* **Work order**: Find the line containing "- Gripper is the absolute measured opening" in the records below. Copy exactly that line and each one after it, ending at the line containing "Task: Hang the", and nothing more.

* **Records**:
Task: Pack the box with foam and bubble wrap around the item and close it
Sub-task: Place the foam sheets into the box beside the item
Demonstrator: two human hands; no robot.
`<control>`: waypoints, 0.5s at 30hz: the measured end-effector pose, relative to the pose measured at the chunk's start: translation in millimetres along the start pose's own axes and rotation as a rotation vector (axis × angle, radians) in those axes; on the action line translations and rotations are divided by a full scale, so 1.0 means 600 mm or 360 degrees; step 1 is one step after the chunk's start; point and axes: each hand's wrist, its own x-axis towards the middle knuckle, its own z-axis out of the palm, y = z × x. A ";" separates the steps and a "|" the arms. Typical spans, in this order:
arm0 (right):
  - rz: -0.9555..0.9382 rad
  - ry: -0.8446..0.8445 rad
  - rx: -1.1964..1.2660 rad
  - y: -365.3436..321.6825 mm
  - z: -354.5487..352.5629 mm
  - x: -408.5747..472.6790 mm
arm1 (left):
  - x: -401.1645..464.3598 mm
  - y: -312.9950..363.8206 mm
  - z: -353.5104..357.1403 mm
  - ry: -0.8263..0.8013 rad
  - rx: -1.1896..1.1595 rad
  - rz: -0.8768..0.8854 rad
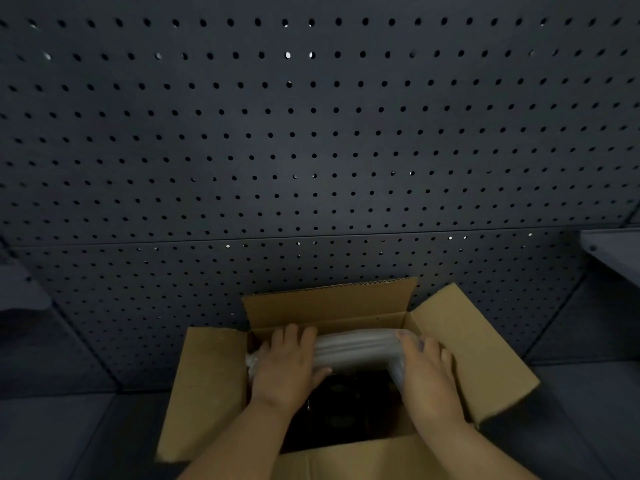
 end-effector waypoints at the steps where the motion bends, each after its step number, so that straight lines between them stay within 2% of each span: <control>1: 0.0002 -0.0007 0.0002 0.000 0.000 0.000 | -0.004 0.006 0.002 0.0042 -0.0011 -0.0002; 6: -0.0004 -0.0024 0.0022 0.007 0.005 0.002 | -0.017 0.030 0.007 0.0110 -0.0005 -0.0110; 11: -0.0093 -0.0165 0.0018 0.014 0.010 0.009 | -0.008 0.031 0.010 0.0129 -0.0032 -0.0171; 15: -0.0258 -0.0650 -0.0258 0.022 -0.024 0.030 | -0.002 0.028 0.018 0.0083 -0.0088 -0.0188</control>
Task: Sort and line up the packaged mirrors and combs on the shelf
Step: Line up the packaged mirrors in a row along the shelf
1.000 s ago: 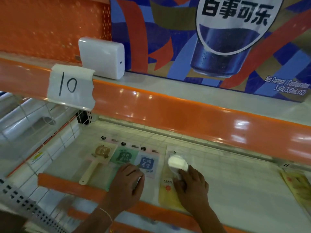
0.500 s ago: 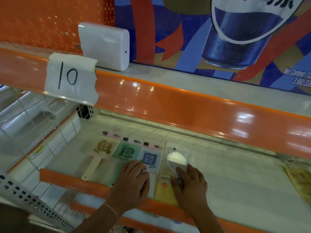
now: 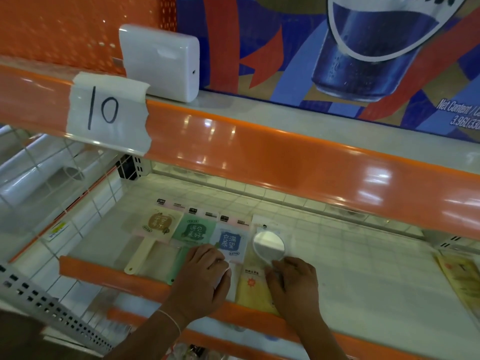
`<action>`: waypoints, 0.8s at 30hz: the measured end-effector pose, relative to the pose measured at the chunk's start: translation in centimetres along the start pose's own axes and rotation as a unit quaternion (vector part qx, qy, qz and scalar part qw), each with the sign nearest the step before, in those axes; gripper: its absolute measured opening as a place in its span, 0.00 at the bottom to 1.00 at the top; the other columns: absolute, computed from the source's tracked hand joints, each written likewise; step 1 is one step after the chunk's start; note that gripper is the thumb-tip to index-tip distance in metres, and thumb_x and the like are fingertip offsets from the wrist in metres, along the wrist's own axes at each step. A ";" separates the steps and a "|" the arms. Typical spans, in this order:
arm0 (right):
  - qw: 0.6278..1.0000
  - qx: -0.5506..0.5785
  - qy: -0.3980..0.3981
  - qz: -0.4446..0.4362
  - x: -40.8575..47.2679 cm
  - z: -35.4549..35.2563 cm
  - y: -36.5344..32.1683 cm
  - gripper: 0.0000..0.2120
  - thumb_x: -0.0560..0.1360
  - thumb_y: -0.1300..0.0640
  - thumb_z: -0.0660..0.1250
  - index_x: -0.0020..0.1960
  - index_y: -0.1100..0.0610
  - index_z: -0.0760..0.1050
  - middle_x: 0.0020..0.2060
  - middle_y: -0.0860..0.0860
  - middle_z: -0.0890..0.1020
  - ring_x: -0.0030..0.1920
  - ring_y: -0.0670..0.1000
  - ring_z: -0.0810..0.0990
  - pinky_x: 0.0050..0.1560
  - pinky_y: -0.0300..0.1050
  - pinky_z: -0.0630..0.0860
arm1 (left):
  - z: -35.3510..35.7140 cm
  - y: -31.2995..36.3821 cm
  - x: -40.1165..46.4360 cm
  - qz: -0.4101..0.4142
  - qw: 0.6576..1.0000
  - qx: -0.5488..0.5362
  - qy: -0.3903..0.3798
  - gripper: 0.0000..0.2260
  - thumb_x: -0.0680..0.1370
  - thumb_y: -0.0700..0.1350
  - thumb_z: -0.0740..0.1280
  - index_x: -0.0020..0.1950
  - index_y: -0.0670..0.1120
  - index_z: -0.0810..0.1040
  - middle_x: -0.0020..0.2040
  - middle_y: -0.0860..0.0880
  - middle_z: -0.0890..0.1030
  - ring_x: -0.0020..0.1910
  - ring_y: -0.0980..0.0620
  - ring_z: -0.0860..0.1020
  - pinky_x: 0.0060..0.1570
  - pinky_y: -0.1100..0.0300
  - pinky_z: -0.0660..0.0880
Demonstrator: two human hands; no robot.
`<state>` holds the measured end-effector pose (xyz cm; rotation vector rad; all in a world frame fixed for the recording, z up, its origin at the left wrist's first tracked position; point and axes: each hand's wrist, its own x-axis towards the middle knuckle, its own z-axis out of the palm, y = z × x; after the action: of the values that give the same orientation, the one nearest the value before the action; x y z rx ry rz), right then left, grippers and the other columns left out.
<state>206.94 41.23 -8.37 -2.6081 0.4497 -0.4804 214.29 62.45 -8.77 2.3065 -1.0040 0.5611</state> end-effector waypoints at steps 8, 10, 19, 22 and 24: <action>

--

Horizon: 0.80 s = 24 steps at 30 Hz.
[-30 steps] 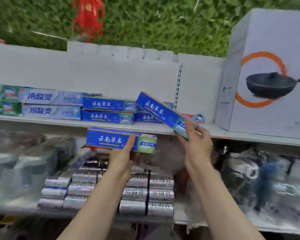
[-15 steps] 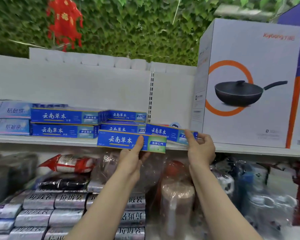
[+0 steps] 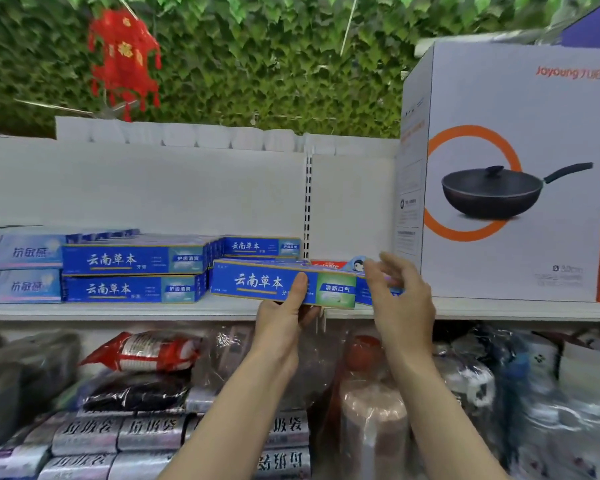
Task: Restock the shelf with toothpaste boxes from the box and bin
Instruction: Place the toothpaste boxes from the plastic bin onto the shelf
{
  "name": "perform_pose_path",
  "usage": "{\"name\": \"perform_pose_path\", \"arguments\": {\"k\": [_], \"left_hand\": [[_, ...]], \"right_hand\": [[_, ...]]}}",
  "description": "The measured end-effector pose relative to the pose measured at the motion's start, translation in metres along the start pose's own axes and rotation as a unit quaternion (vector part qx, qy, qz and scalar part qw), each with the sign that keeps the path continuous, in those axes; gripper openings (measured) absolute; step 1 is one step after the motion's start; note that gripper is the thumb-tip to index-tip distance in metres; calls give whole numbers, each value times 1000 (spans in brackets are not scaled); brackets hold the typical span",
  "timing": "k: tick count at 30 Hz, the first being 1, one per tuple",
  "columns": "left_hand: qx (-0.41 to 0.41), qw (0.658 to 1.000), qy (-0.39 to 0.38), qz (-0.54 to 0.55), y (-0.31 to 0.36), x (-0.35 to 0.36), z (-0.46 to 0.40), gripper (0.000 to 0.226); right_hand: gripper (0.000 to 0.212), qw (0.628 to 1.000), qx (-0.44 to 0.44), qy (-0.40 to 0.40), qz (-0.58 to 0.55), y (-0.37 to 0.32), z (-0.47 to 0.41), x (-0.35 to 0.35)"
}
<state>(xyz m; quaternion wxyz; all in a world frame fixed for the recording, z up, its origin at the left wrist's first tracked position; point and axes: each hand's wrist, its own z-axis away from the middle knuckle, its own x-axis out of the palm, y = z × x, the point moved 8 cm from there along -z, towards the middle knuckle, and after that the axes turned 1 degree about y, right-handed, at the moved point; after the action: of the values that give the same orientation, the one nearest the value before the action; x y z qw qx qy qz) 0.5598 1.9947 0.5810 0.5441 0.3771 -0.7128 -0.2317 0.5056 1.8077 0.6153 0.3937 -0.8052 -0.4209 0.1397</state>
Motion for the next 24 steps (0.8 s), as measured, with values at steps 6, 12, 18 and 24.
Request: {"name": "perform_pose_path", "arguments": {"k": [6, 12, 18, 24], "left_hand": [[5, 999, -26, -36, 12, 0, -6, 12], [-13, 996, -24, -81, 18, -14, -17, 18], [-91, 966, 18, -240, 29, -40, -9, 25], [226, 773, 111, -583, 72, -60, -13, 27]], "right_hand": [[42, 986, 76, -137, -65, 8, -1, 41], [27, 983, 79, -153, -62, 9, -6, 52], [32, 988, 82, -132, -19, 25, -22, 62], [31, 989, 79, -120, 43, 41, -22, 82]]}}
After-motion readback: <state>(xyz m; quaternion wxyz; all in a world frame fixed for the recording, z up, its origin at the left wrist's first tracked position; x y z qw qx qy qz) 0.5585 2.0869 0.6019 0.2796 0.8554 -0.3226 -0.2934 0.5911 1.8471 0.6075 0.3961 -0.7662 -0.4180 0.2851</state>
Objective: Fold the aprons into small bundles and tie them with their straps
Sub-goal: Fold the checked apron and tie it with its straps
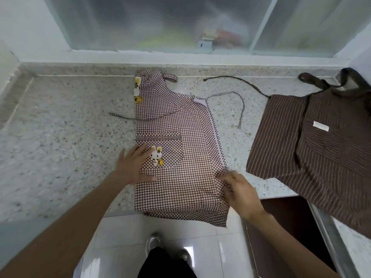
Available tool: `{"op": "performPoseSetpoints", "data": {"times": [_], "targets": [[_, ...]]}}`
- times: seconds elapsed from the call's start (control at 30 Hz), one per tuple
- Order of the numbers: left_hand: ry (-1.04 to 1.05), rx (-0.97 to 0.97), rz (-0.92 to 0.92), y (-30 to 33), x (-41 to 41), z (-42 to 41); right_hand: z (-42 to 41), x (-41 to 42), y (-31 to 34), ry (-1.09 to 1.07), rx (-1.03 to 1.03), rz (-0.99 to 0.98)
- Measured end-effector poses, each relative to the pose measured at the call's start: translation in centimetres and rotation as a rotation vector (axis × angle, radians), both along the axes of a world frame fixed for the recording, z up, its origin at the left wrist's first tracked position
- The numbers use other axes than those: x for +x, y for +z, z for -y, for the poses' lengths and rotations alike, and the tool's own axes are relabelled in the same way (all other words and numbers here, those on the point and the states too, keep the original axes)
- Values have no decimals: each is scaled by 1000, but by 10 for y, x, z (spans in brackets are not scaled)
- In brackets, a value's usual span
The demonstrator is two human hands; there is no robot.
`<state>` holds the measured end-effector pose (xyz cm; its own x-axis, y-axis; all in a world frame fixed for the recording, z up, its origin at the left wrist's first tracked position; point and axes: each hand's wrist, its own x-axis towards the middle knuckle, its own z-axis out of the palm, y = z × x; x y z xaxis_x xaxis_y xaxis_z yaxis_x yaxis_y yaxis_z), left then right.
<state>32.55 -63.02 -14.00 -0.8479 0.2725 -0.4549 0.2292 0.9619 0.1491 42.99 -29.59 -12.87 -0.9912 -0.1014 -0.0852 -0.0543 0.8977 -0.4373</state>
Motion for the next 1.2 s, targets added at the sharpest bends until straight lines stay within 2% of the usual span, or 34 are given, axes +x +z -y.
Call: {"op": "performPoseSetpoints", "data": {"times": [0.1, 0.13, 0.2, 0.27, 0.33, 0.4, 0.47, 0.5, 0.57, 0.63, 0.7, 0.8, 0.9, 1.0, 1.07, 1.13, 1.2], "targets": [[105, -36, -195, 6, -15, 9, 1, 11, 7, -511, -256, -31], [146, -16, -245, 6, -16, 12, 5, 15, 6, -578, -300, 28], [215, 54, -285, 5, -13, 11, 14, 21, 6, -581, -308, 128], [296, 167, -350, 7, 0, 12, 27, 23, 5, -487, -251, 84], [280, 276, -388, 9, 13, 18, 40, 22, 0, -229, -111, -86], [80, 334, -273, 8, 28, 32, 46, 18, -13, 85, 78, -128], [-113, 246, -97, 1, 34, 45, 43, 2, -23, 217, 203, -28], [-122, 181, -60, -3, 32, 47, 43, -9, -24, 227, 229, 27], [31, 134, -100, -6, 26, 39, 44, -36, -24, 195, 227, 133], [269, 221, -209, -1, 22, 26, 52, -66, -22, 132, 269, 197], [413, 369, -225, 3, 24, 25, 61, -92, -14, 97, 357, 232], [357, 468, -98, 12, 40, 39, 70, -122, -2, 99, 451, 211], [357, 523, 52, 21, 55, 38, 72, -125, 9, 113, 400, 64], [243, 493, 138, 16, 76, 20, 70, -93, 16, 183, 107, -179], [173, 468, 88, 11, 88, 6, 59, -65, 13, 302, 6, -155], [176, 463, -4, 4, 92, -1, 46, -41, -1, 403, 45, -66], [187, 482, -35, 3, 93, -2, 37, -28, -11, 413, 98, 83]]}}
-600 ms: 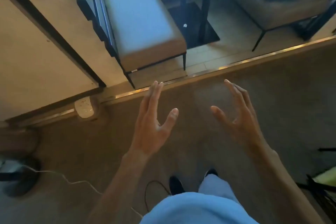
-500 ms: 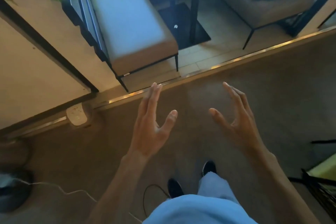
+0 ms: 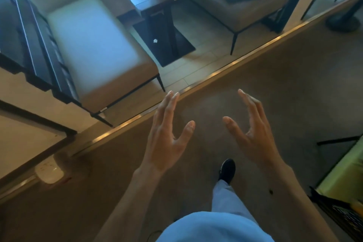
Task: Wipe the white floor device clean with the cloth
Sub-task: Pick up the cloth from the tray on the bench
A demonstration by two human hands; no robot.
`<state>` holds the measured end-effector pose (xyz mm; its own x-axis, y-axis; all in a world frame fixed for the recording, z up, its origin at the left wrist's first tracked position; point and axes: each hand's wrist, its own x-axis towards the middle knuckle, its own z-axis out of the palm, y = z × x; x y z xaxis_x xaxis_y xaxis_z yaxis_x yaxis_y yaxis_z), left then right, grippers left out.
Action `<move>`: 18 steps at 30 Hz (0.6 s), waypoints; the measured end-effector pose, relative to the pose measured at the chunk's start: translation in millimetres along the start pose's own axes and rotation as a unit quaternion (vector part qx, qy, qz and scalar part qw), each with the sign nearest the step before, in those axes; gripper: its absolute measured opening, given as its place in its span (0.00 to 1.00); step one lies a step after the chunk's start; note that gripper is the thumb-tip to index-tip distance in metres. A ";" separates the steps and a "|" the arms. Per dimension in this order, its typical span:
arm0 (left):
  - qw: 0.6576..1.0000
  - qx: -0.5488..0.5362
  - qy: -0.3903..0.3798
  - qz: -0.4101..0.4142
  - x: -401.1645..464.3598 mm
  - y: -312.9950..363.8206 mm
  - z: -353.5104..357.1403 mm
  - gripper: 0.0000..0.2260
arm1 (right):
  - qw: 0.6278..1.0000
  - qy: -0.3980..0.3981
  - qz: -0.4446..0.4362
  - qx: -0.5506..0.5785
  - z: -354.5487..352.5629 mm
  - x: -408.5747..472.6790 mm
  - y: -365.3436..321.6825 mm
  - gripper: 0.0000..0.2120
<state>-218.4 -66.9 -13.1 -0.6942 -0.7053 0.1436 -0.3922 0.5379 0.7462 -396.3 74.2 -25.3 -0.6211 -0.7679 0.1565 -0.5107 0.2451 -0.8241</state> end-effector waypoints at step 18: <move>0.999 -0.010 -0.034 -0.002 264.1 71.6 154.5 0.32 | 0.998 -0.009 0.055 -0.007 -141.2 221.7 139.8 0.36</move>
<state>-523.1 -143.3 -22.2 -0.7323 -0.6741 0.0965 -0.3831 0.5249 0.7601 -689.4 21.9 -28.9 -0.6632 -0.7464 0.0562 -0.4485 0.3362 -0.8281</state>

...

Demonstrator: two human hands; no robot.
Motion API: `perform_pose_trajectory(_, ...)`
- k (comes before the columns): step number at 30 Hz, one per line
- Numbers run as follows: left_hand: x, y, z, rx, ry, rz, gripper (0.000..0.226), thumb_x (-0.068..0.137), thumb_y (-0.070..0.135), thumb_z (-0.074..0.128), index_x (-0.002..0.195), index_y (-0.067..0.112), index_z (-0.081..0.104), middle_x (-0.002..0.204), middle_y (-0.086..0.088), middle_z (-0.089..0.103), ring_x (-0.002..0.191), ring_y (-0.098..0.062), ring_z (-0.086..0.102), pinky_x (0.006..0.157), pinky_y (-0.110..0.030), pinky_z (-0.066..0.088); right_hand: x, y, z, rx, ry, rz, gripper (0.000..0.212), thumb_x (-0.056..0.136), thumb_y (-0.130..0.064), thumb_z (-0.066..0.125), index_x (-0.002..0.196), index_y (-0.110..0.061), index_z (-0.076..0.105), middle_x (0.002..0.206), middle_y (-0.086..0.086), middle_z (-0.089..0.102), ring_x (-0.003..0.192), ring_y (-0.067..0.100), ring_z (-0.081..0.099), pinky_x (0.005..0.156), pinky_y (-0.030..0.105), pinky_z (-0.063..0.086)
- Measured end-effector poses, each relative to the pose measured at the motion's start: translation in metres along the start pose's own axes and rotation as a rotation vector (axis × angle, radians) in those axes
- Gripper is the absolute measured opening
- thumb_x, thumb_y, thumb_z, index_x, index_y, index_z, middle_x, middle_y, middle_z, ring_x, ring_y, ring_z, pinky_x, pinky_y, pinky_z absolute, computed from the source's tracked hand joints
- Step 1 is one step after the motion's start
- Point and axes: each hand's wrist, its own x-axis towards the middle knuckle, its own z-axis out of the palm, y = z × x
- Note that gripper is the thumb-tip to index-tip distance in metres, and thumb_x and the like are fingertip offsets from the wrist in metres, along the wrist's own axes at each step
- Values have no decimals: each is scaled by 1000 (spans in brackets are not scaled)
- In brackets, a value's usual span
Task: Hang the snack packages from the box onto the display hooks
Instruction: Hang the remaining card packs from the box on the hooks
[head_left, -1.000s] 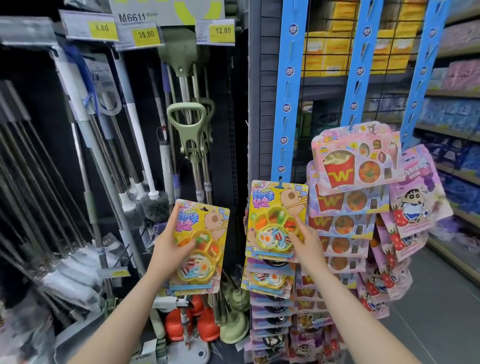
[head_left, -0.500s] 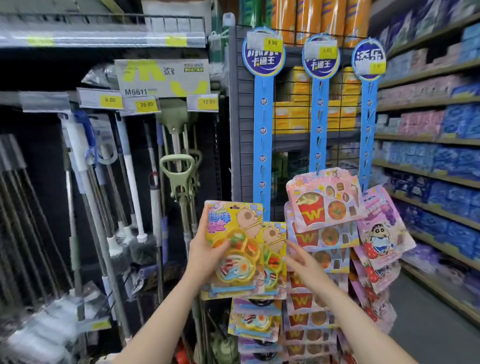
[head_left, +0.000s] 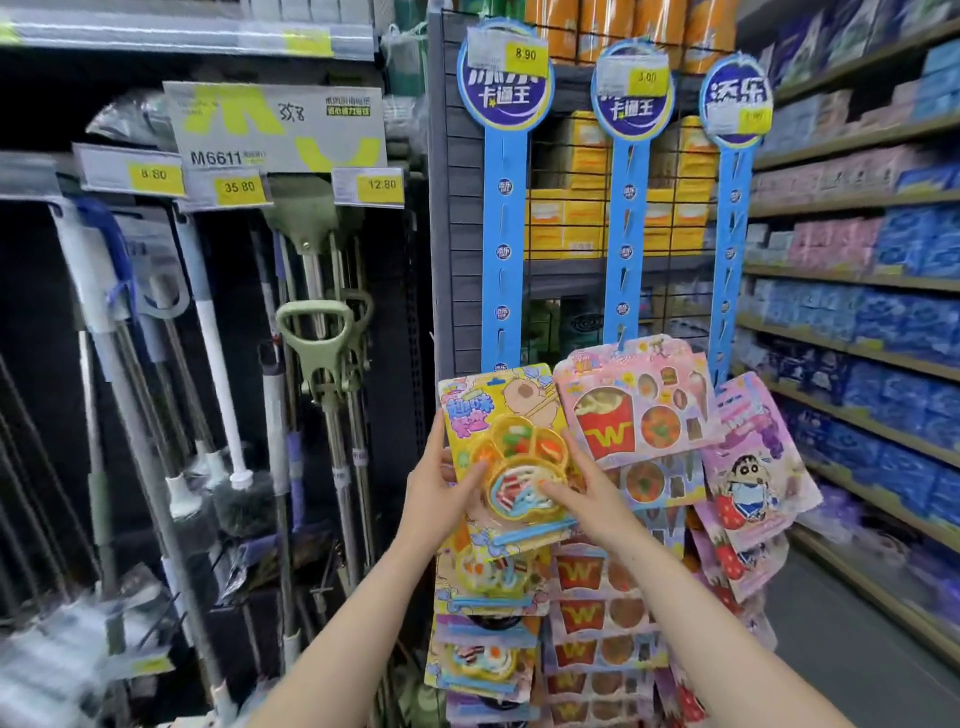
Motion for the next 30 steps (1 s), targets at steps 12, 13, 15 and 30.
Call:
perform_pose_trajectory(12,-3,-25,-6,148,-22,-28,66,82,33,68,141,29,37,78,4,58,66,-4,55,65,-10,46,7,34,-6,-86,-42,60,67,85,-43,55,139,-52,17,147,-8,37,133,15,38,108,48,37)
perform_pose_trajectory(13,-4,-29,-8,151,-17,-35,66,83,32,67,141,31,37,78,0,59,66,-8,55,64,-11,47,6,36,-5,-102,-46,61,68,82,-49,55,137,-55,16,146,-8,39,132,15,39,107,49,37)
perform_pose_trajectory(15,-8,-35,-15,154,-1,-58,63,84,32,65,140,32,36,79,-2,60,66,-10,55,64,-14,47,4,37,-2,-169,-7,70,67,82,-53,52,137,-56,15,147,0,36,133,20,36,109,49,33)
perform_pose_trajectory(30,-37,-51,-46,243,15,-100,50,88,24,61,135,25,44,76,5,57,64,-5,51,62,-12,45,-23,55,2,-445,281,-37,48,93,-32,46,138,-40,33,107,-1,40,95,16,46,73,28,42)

* **Exercise output**:
- Gripper is the absolute measured opening
- thumb_x, thumb_y, thumb_z, index_x, index_y, index_z, middle_x, middle_y, middle_z, ring_x, ring_y, ring_z, pinky_x, pinky_y, pinky_z absolute, computed from the source's tracked hand joints
- Step 1 is one step after the motion's start
- Point and axes: each hand's wrist, its own x-axis towards the middle knuckle, its own z-axis out of the palm, y = z × x
- Note that gripper is the thumb-tip to index-tip distance in metres, and thumb_x and the like are fingertip offsets from the wrist in metres, along the wrist's own axes at each step
- Values have no decimals: each is scaled by 1000 (spans in brackets are not scaled)
- In brackets, a value's usual span
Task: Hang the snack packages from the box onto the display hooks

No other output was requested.